Find the greatest value of $\arg z$ achieved on a circle in $\mathbb{C}$ Consider the circle $$|z-6i|=3;$$ its centre is $(0,6)$ and its radius is $3$.
I want to find the greatest value of $\arg z$ achieved on this circle. My idea is that the tangents to the circle from the origin create right angles with the radius. Then use the Pythagorean Theorem and trigonometry to find the angle $\theta$ between the tangent and the imaginaery axis.
Then the formula for finding the two values of $\arg z$ in the form $p\pi$ where $-1\lt{p}\le1$ are:
$$\frac{\pi-2\theta}{2}=argz$$
$$\frac{\pi-2\theta}{2}+2\theta=argz$$
 A: You're on the right track. Here I'll assume we're using the branch of the argument function that takes values in $(-\pi, \pi]$, but this argument will work just as well for any branch that is constant on open rays from the origin, takes the value $\frac{\pi}{2}$ on the positive imaginary axis, and is continuous on the given circle $C$. (In fact, with just a little tweaking we can drop the first hypothesis.)
The argument function $\arg z$ is constant on open rays centered at the origin $0$. Since it increases with anticlockwise angle from the positive real axis (at least up to an angle $\pi$), $\arg z$ is maximized among points on $C$ when that angle is as large as possible, and in particular for that angle the corresponding ray from $0$ must be tangent to $C$. By definition, the (unsigned) angle $\alpha$ such a tangent ray makes with the ray from $0$ through the center $Q$ of the circle satisfies
$$\sin \alpha = \frac{R}{d},$$ where $d := |\overline{0Q}|$ and $R$ is the radius of $C$.

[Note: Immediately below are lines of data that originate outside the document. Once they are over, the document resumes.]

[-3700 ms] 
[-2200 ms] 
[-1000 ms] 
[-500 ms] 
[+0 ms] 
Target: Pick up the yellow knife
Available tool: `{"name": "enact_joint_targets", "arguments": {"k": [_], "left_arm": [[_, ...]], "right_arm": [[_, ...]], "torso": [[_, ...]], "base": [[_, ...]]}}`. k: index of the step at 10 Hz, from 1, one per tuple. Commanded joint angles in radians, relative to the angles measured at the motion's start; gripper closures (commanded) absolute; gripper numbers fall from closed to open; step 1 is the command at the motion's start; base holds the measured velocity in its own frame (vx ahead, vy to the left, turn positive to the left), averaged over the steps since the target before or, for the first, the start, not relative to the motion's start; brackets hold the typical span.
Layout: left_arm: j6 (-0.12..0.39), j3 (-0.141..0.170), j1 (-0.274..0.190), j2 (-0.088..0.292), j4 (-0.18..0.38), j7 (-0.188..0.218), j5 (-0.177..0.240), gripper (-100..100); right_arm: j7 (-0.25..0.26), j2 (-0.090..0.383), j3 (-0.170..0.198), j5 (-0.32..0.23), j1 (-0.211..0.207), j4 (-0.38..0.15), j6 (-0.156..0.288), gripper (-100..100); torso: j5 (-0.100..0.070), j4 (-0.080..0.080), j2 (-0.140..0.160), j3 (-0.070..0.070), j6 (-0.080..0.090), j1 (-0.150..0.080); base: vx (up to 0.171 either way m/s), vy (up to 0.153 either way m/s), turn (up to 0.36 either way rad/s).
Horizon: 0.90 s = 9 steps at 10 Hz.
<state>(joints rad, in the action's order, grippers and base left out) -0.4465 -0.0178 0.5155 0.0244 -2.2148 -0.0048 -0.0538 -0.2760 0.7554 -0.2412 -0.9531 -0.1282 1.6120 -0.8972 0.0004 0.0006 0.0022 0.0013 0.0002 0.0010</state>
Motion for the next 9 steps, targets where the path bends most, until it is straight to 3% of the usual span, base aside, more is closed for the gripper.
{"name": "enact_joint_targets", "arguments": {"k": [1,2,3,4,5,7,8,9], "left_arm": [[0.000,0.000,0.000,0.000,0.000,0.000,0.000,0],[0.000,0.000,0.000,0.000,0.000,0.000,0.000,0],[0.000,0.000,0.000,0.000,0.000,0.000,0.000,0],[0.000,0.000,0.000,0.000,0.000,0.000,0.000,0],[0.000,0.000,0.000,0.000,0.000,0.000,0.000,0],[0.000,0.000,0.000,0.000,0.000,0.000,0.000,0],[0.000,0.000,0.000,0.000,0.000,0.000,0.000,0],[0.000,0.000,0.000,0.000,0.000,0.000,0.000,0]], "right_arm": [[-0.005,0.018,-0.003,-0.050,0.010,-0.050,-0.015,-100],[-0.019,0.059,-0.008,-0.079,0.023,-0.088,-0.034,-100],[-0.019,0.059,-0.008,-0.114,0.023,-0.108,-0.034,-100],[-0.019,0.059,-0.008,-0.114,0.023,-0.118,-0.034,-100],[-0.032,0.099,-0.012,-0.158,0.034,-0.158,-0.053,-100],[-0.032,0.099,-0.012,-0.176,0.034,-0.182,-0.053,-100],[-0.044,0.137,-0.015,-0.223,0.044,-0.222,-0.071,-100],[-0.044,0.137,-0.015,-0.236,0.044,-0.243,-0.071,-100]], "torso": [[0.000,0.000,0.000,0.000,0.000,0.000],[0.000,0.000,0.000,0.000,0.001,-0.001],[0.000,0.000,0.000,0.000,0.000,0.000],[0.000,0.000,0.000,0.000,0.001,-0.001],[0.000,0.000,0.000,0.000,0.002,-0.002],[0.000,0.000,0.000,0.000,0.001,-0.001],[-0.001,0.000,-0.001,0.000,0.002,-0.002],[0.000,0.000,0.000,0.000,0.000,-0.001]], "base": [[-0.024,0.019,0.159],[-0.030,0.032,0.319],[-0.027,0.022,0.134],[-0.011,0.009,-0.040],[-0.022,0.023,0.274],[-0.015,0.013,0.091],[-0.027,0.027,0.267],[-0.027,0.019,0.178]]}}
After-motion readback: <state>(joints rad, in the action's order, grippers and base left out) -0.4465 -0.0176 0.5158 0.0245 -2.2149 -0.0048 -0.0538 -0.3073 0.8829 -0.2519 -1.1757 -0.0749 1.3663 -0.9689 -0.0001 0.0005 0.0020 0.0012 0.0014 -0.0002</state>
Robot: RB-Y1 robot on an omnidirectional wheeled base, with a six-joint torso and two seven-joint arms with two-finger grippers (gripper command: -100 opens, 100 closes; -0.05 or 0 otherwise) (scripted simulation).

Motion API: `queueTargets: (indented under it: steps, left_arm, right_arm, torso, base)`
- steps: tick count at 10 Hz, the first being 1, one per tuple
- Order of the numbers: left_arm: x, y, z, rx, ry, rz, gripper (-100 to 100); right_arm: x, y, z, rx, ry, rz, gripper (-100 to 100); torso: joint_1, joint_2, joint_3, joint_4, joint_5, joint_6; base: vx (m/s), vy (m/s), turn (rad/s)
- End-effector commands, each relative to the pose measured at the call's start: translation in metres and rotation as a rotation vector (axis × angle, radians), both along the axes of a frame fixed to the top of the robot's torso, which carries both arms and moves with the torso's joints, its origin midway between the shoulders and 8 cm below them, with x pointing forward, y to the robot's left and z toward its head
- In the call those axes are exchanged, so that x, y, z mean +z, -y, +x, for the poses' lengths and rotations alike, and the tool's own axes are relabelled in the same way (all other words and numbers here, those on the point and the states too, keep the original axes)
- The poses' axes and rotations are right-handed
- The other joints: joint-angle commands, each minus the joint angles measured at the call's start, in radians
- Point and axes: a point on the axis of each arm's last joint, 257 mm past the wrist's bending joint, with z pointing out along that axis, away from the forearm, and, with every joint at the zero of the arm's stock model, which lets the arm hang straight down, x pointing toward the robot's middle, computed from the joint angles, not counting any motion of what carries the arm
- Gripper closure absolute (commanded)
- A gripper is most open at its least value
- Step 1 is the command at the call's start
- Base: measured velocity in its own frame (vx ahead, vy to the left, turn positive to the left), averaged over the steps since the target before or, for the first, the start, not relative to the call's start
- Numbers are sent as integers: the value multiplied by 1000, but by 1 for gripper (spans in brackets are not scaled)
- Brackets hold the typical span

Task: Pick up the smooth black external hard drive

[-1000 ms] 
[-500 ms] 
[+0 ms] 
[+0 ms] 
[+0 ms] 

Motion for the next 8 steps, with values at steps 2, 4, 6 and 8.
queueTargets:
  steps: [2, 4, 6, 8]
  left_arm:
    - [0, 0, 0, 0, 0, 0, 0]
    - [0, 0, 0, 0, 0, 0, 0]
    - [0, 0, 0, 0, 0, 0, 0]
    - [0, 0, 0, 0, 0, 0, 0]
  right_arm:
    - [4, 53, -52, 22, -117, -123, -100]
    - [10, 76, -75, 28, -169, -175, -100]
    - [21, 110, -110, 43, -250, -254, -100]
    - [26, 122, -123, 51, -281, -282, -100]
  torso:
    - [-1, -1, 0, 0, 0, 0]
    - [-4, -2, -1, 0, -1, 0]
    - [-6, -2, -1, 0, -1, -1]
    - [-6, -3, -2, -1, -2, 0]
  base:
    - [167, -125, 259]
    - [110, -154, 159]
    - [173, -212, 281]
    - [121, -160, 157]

In our case, $C$ is centered at $6 i$, so $d = |6 i| = 6$ and $R = 3$. Substituting gives $$\sin \alpha = \frac{(3)}{(6)} = \frac{1}{2},$$ and hence $$\alpha = \frac{\pi}{6}.$$  Since the ray from $\overrightarrow{0Q}$ has (constant) argument $\frac{\pi}{2}$, the rays from $0$ tangent to $C$ have arguments $$\frac{\pi}{2} - \frac{\pi}{6} = \frac{\pi}{3} \quad \text{and} \quad \frac{\pi}{2} + \frac{\pi}{6} = \frac{2 \pi}{3}.$$ The larger of these is $${\boxed{\dfrac{2 \pi}{3}}}.$$

A similar argument works for any circle that does not contain the origin by the way, that is, whenever $R < d$, provided that one works with an argument function continuous on $C$.
A: $z=x+iy\implies x^2+(y-6)^2=3$
We can write $y-6=\sqrt3\sin\theta,x=\sqrt3\cos\theta$
arg$(z)=\arctan\left(\dfrac{y-6}x\right)=\arctan(\tan\theta)$ 
Using atan2, arg$(z)\le\pi$ and
the equality occurs if $x=\sqrt3\cos\pi=-\sqrt3$ and $y-6=\cdots$